Principal photography was originally scheduled to last seven weeks from March 27 to May 12, 1989. However, the shoot was shortened and delayed to April 9, and eventually began on April 11. It was scheduled to continue until May 7. Filming took place in Cinépix's hometown of Montreal. The company's archive lists the final budget as CAD$2,367,754.

==Release==
While the film was meant to be released quickly after the first one, its arrival in major territories was delayed by legal proceedings involving Quebec film support fund SOGIC. Due to the script's authors being Americans (albeit based in Canada), and it originating as a standalone intellectual property, SOGIC deemed that the project was an American picture that had been abusively repackaged as Canadian to exploit the provincial tax incentive program, potentially exposing Cinépix and its backers to financial penalties. The producers eventually prevailed, but the proceedings lasted about one year. International sales were handled by Pierre David's Image Organization.

===Theatrical===
In its native Canada, Snake Eater II received a theatrical release in Quebec and Ontario, opening on January 25, 1991, in both provinces via Cinépix/Famous Players Distribution.

===Home media===
In Canada, the film was released on home video in the fourth week of April 1991. Unlike the first one, Snake Eater II was released straight-to-video in the U.S., premiering on VHS on April 11, 1991. The tape was distributed by Paramount Home Video in the U.S. and Cinépix affiliate C/FP Video in Canada. In the U.K., the film appeared in February 1991 on the 20:20 Vision label. These were all predated by the film's Australian release courtesy of Palace Entertainment in the spring of 1990, which cracked the Top 20 rental charts published by Melbourne's The Age and the Sydney Morning Herald.

==Reception==
===Critical response===
Snake Eater received mostly negative reviews, albeit not as poor as the original. Blockbuster Video's Guide to Movies and Videos deemed the picture to be a marginal improvement, finding that it offered "more action" and "a touch more story than the first". Ballantine Books' Video Movie Guide, which had lambasted its predecessor, was not as harsh towards the film but still knocked Lamas' character for perceived similarities to Mel Gibson in Lethal Weapon, dismissing it as a "rip-off action flick".

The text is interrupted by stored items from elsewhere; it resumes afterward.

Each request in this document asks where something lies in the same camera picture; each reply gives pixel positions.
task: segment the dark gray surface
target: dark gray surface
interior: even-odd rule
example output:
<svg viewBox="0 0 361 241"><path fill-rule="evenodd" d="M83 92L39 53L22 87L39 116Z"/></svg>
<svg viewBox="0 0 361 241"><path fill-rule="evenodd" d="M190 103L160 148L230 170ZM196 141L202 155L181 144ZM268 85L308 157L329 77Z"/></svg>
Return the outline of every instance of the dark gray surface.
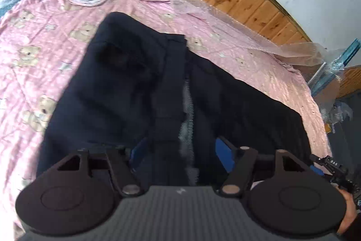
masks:
<svg viewBox="0 0 361 241"><path fill-rule="evenodd" d="M353 111L353 119L334 125L335 133L329 133L333 158L351 172L361 164L361 91L338 99Z"/></svg>
<svg viewBox="0 0 361 241"><path fill-rule="evenodd" d="M20 241L286 241L259 227L236 199L222 198L211 187L152 186L123 200L101 226L73 237L32 232ZM336 241L334 234L314 241Z"/></svg>

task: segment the black round disc
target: black round disc
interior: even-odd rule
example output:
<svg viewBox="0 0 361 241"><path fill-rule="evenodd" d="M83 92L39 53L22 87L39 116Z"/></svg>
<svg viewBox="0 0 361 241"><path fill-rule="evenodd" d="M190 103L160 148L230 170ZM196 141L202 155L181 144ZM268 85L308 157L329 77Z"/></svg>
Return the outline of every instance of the black round disc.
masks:
<svg viewBox="0 0 361 241"><path fill-rule="evenodd" d="M248 207L276 233L318 236L337 230L345 212L343 196L317 175L286 172L254 187Z"/></svg>
<svg viewBox="0 0 361 241"><path fill-rule="evenodd" d="M76 172L39 179L18 196L16 211L31 230L50 236L88 231L102 223L114 207L112 190Z"/></svg>

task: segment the human hand
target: human hand
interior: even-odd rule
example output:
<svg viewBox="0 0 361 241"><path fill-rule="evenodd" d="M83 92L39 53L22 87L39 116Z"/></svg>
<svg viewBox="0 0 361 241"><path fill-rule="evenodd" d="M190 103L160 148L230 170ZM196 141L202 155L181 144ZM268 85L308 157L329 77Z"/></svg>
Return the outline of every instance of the human hand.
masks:
<svg viewBox="0 0 361 241"><path fill-rule="evenodd" d="M342 196L346 200L346 214L337 231L337 233L343 234L344 232L347 231L348 227L351 226L352 222L357 217L357 210L356 210L356 205L353 202L352 194L338 187L335 188L342 194Z"/></svg>

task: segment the pink blanket
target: pink blanket
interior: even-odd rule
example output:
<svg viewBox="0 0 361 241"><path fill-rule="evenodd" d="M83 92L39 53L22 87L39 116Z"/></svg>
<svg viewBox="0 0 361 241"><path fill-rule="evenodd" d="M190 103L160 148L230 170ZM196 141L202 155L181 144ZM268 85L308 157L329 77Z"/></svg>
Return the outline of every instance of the pink blanket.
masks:
<svg viewBox="0 0 361 241"><path fill-rule="evenodd" d="M330 153L318 107L300 73L246 48L257 44L201 9L180 13L169 0L21 0L0 22L0 202L6 221L17 222L15 199L34 179L56 101L98 24L112 11L160 32L186 35L192 51L299 112L312 152Z"/></svg>

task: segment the pink bedsheet
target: pink bedsheet
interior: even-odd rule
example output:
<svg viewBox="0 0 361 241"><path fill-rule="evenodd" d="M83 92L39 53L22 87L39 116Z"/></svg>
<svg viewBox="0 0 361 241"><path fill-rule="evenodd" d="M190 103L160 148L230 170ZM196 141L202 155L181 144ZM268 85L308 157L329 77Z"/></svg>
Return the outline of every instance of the pink bedsheet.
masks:
<svg viewBox="0 0 361 241"><path fill-rule="evenodd" d="M112 11L160 32L185 34L192 51L299 112L312 152L330 153L318 107L300 73L244 48L253 41L200 9L179 13L168 0L22 0L0 22L0 202L7 221L17 222L15 199L34 179L56 101L98 24Z"/></svg>

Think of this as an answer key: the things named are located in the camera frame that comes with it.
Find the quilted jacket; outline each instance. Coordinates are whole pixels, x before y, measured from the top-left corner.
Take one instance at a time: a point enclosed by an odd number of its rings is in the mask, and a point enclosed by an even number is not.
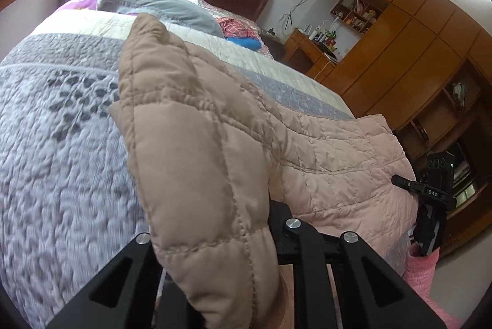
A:
[[[292,111],[147,14],[126,40],[119,90],[111,114],[157,258],[207,327],[288,326],[269,196],[381,255],[415,220],[417,200],[391,184],[413,171],[381,115]]]

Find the desk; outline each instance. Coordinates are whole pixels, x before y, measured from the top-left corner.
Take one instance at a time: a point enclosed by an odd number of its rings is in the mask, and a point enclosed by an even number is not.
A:
[[[297,29],[284,44],[281,62],[321,83],[336,67],[314,42]]]

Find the bookshelf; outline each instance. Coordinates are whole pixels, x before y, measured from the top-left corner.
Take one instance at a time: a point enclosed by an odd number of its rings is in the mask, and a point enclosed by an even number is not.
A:
[[[362,0],[340,0],[331,14],[351,30],[364,35],[377,21],[382,11]]]

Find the pink sleeve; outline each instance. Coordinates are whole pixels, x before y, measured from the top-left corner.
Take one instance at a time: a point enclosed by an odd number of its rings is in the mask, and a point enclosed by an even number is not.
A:
[[[446,313],[430,298],[435,265],[439,259],[439,248],[434,250],[429,257],[415,256],[415,254],[417,254],[417,249],[417,244],[410,247],[407,255],[407,267],[403,274],[404,280],[444,321],[448,329],[458,329],[461,326],[460,322]]]

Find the silver screw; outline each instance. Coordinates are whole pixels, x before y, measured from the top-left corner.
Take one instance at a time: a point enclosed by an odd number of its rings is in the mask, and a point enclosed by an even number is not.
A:
[[[151,241],[151,236],[148,233],[140,233],[137,236],[136,241],[138,244],[147,244]]]
[[[301,226],[301,221],[299,221],[297,218],[289,218],[287,221],[285,221],[285,224],[291,229],[296,229]]]
[[[343,234],[343,239],[347,243],[355,243],[356,241],[358,241],[359,236],[355,232],[347,232]]]

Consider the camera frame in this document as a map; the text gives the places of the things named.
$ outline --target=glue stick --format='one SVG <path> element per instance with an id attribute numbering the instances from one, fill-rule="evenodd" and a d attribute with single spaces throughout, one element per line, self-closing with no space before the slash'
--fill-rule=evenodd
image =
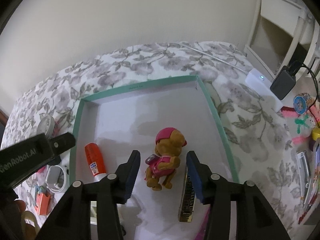
<path id="1" fill-rule="evenodd" d="M 98 145 L 89 143 L 84 147 L 84 151 L 95 181 L 100 181 L 107 175 L 107 171 Z"/>

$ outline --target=power strip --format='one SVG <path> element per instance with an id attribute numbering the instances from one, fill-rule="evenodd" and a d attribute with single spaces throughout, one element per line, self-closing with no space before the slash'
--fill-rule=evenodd
<path id="1" fill-rule="evenodd" d="M 257 69 L 253 68 L 249 71 L 245 83 L 250 89 L 256 91 L 258 95 L 263 97 L 265 102 L 270 105 L 275 112 L 280 111 L 283 107 L 283 103 L 270 90 L 272 83 Z"/>

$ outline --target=white cable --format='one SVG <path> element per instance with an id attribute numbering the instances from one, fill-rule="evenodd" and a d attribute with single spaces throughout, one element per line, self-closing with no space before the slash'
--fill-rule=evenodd
<path id="1" fill-rule="evenodd" d="M 194 48 L 189 47 L 189 46 L 187 46 L 187 45 L 184 45 L 184 44 L 182 44 L 182 43 L 180 43 L 180 45 L 183 46 L 183 47 L 185 47 L 185 48 L 192 49 L 192 50 L 194 50 L 194 51 L 196 51 L 196 52 L 199 52 L 199 53 L 201 53 L 201 54 L 203 54 L 203 55 L 206 55 L 206 56 L 208 56 L 208 57 L 210 57 L 210 58 L 213 58 L 213 59 L 215 59 L 215 60 L 217 60 L 217 61 L 219 61 L 219 62 L 222 62 L 222 63 L 224 63 L 224 64 L 227 64 L 227 65 L 231 66 L 232 68 L 235 68 L 235 69 L 243 72 L 244 74 L 248 75 L 248 71 L 245 71 L 245 70 L 243 70 L 243 69 L 241 69 L 241 68 L 238 68 L 238 67 L 236 67 L 236 66 L 234 66 L 234 65 L 232 65 L 232 64 L 230 64 L 230 63 L 228 63 L 228 62 L 226 62 L 226 61 L 224 61 L 224 60 L 222 60 L 222 59 L 219 59 L 218 57 L 212 56 L 212 55 L 210 55 L 210 54 L 208 54 L 208 53 L 205 53 L 205 52 L 203 52 L 203 51 L 201 51 L 201 50 L 198 50 L 198 49 L 194 49 Z"/>

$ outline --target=screw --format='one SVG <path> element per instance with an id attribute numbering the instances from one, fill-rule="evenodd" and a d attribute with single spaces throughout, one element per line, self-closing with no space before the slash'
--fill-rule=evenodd
<path id="1" fill-rule="evenodd" d="M 81 181 L 76 180 L 74 183 L 72 183 L 73 187 L 79 187 L 81 186 Z"/>
<path id="2" fill-rule="evenodd" d="M 246 183 L 249 187 L 253 187 L 255 185 L 255 183 L 252 180 L 247 180 Z"/>
<path id="3" fill-rule="evenodd" d="M 116 178 L 117 178 L 117 174 L 115 174 L 115 173 L 110 173 L 110 174 L 107 176 L 107 178 L 110 179 L 110 180 L 116 179 Z"/>
<path id="4" fill-rule="evenodd" d="M 213 179 L 213 180 L 218 180 L 218 179 L 220 179 L 220 175 L 214 173 L 214 174 L 211 174 L 210 178 Z"/>

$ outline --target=pink hat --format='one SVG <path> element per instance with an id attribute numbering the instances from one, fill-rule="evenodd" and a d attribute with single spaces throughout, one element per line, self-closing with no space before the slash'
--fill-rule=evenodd
<path id="1" fill-rule="evenodd" d="M 167 128 L 162 129 L 160 132 L 158 132 L 157 137 L 156 137 L 156 144 L 162 139 L 169 139 L 171 133 L 174 130 L 176 130 L 176 128 L 167 127 Z M 184 144 L 182 145 L 182 147 L 185 146 L 185 145 L 187 145 L 187 141 L 186 140 L 184 141 Z"/>

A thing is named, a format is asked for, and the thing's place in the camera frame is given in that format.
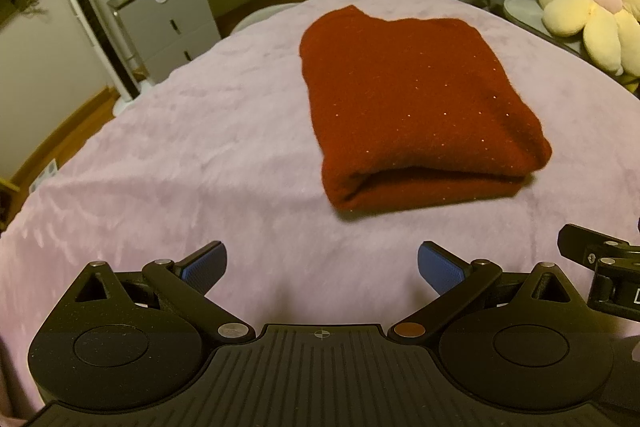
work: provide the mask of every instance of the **wooden floor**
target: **wooden floor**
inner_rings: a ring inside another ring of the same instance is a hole
[[[20,212],[27,196],[29,196],[29,185],[33,183],[38,177],[38,174],[42,172],[52,159],[55,158],[58,163],[58,168],[62,167],[82,149],[82,146],[89,138],[100,131],[104,124],[113,120],[112,111],[115,102],[115,96],[110,96],[104,100],[91,114],[84,118],[78,126],[72,129],[66,136],[60,137],[60,141],[54,144],[49,152],[40,156],[33,165],[29,165],[28,171],[21,173],[20,180],[14,179],[14,181],[18,182],[20,192],[12,194],[7,224]]]

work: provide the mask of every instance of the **drawer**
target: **drawer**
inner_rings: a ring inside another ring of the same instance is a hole
[[[214,22],[207,0],[180,0],[134,23],[123,20],[138,55],[145,60],[201,26]]]
[[[120,9],[118,15],[122,23],[126,27],[129,27],[145,19],[159,17],[183,5],[184,0],[166,0],[166,2],[162,4],[156,0],[134,0]]]
[[[185,35],[178,42],[166,47],[159,54],[145,60],[149,75],[155,82],[162,82],[180,66],[209,51],[220,40],[216,23],[210,23]]]

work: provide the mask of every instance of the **round knob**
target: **round knob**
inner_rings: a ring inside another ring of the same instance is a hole
[[[74,350],[83,362],[116,367],[139,359],[148,346],[148,338],[138,328],[114,324],[85,331],[76,340]]]
[[[551,365],[569,352],[569,344],[560,333],[533,325],[503,329],[495,335],[494,347],[505,360],[526,367]]]

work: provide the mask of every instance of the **wall outlet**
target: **wall outlet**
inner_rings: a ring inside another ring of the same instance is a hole
[[[50,162],[49,165],[47,165],[44,170],[38,174],[38,177],[35,179],[35,181],[29,185],[29,193],[33,194],[35,189],[38,188],[38,186],[44,181],[47,180],[49,178],[52,178],[53,176],[55,176],[56,174],[58,174],[58,164],[56,163],[56,159],[53,158]]]

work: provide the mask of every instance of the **plush flower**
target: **plush flower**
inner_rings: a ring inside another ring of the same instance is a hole
[[[538,0],[555,36],[582,30],[591,60],[612,74],[640,76],[640,0]]]

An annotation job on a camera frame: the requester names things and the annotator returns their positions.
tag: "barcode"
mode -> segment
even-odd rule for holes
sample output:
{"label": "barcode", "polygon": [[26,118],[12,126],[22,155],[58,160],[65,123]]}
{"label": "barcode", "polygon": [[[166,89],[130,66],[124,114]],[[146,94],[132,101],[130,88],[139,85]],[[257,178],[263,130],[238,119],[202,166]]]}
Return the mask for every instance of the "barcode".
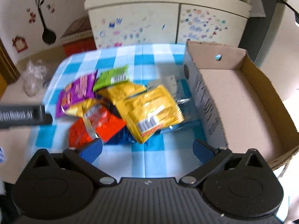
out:
{"label": "barcode", "polygon": [[147,119],[138,122],[138,128],[141,133],[148,131],[149,129],[157,126],[159,123],[156,116],[148,117]]}
{"label": "barcode", "polygon": [[122,81],[126,81],[127,80],[127,75],[125,73],[120,74],[118,76],[112,77],[111,78],[111,83],[118,83],[118,82],[122,82]]}

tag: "gray panel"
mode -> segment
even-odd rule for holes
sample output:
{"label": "gray panel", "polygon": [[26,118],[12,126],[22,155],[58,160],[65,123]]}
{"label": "gray panel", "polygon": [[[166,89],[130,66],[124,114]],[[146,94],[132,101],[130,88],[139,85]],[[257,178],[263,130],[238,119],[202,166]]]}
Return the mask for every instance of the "gray panel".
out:
{"label": "gray panel", "polygon": [[195,188],[179,186],[174,178],[123,178],[115,187],[100,189],[92,202],[75,215],[59,220],[35,220],[25,216],[16,224],[240,224],[281,223],[275,217],[240,221],[221,216]]}

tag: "checkered tablecloth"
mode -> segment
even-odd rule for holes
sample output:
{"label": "checkered tablecloth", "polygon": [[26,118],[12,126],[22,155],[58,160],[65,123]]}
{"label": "checkered tablecloth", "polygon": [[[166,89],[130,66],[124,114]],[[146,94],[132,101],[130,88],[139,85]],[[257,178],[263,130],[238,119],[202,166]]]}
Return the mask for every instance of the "checkered tablecloth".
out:
{"label": "checkered tablecloth", "polygon": [[[131,81],[147,85],[162,76],[176,75],[183,79],[184,45],[154,44],[111,48],[75,54],[65,59],[56,70],[43,99],[46,112],[55,116],[59,92],[81,75],[96,69],[102,71],[129,65]],[[77,118],[53,119],[53,125],[33,127],[28,138],[27,161],[37,149],[51,153],[68,147],[68,129]],[[194,156],[192,143],[204,139],[201,128],[178,130],[152,136],[148,144],[104,145],[102,154],[93,163],[112,175],[121,177],[180,178],[201,165]]]}

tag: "clear plastic bag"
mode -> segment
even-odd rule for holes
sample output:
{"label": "clear plastic bag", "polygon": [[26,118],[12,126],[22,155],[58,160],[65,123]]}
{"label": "clear plastic bag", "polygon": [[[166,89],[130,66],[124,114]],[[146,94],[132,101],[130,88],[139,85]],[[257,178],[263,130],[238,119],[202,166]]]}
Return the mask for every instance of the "clear plastic bag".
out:
{"label": "clear plastic bag", "polygon": [[36,96],[43,88],[47,69],[42,65],[42,61],[38,60],[37,64],[28,61],[26,70],[22,73],[24,80],[24,91],[29,97]]}

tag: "cardboard box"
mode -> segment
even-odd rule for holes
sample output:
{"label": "cardboard box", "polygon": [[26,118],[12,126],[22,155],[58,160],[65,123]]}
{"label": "cardboard box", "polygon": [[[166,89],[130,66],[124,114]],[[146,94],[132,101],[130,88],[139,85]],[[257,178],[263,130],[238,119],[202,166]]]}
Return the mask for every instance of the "cardboard box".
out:
{"label": "cardboard box", "polygon": [[89,17],[84,16],[72,22],[62,35],[61,42],[67,56],[96,50]]}
{"label": "cardboard box", "polygon": [[298,152],[288,111],[244,49],[188,41],[184,74],[209,145],[235,153],[256,148],[273,170]]}

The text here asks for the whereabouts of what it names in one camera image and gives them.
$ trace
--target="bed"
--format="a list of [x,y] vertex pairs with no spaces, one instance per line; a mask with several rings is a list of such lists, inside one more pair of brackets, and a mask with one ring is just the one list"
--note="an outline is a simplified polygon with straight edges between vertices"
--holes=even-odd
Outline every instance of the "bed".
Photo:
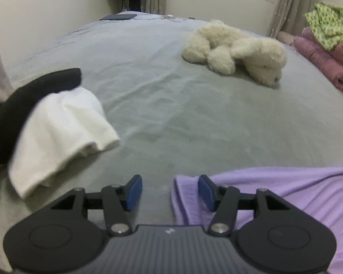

In his book Dispatches from the Edge: A Memoir of War, Disasters, and Survival, journalist Anderson Cooper briefly recalls seeing the film in a Nairobi, Kenya, theater while working in the country, and contrasting the lead character's style with the comparably understated demeanor of actual "snake eaters" he met in operations a few weeks later.

==Franchise==
===Sequel===

Lamas returned for one more sequel, Snake Eater III: His Law (1992).

===Spin-off===

A fourth movie, Hawk's Vengeance, which starred Gary Daniels rather than Lamas, followed in 1996.